Jennifer Klabunde, owner of the Northwood Animal Hospital in Grawn, says the most difficult part of her job as a veterinarian is dealing with the euthanasia of a beloved family pet.
“This is never an easy decision for the pet owner to make,” she says. “It is my job to make sure the process is compassionate, smooth, personal and efficient. To have a pet crematorium who has the same ideals that our hospital does is of utmost importance. The staff at Great Lakes Pet Memorial and Crematory goes above and beyond to accommodate our hospital.”
That sentiment is echoed by Cyndi Bobier, hospital manager at Banfield, The Pet Hospital of Traverse City.
“Great Lakes Pet Memorial and Crematory delivers sensitive, caring service where it is most needed,” she says. “They have accommodated our hospital and clients with tremendous dedication to helping others with the loss of their pets.”
Great Lakes Pet Memorial and Crematory is designed to serve mostly dogs and cats, but they can provide services on site for iguanas, birds, rabbits, goats, hamsters, mice – virtually any animals that weigh up to 500 pounds. For larger animals, like horses, they subcontract with a facility in Grand Rapids.
The business’s fully stocked retail area offers an impressive line of creative memorial urns for dogs and cats, including photo urns, vase urns and rock urns, ranging in prices from $10 to $300. Family members can even create touching keepsakes that feature a paw print or nose impression of their pet.

LIKE FAMILY
There’s also an assortment of burial markers and memorial plates. Pet owners can also arrange to memorialize their companion in a custom designed oil painting.
“Most of today’s pet owners believe that their dogs, cats and other pets are true companions and family members,” says Kerri. “They treat the loss of that pet accordingly, with the same dignity, love and respect they would anybody else. It’s not just about ashes anymore. Today’s pet owners want more compassion and a personal touch when dealing with the sometimes overwhelming grief that is associated with losing a cherished pet.”
The Colliers provide pet owners with a variety of cremation services, including private, semi-private and communal cremation. They range in price from $50 to $285, depending on the weight of the pet. Each cremation package includes a personalized remembrance card, three touching poems and a special paw print tin that contains the ashes.
An array of pet funeral services are offered, some with a licensed officiator and some without. Your pet is placed in a casket and the service is similar to a viewing or wake. If it’s preferred, family and friends can officiate their own service by sharing a few words or memories about their beloved companion. For either service, the Great Lakes Pet Memorial and Crematory building is closed to other customers and the service is held in private.

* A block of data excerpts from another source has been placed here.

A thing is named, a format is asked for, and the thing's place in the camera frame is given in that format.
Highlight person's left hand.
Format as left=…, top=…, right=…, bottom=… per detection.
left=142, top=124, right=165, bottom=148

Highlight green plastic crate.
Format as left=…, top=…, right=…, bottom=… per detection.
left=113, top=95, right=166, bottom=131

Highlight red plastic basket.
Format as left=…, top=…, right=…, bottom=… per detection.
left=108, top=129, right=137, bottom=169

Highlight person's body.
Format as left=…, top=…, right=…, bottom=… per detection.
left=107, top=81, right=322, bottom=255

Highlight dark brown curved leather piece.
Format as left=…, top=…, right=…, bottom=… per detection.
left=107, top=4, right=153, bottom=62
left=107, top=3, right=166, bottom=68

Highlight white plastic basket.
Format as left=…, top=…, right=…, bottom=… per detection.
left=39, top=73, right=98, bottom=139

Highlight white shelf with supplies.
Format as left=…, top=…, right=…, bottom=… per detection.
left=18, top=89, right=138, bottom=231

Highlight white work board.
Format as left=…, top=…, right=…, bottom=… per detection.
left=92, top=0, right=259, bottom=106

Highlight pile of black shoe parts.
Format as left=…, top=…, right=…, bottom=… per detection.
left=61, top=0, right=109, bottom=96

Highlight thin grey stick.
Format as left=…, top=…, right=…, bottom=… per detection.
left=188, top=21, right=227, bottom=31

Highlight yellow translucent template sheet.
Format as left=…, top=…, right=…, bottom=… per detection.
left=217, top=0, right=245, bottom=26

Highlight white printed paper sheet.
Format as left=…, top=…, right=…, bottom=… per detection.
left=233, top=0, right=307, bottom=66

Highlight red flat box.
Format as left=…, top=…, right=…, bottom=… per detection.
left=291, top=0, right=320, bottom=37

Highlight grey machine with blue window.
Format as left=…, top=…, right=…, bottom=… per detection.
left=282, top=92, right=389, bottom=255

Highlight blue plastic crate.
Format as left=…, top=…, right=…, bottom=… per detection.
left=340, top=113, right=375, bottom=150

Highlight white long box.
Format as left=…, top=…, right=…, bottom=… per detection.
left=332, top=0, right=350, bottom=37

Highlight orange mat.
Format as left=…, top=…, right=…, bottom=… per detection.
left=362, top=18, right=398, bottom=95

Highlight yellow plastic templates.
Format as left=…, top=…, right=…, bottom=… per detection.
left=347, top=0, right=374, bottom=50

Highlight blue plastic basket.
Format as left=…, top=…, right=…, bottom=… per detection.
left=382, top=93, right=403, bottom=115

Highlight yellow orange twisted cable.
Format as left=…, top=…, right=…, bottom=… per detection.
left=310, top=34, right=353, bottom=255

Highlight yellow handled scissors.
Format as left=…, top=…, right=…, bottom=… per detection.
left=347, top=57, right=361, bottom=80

Another option is to have your pet’s casket delivered to a location of your choice and the funeral service can be provided there with an officiator and family present at the burial site.
A pet’s death can often come on the heels of expensive veterinary expenses, so the Colliers offer services to help keep costs down.
“We understand that not everybody has the money to spend on a pet funeral or cremation, but that doesn’t mean that they love their pets any less,” says Kerri. “With that in mind, we offer a ‘Planning Ahead’ program that lets you make payments over time. Some of our cremation services start as low as $50. We also have many types of memorial products from picture frames, paintings, river rocks and granite markets that can be placed in a garden. There are lots of ways to remember a pet, many starting at less than $20.”
The Colliers even provide access to counselors to help grieving families, especially children, overcome the loss of a pet.
“We offer a special package designed for children dealing with the loss of beloved pet,” says Kerri. “Often this is a child’s first encounter with death and we help them get through the process.”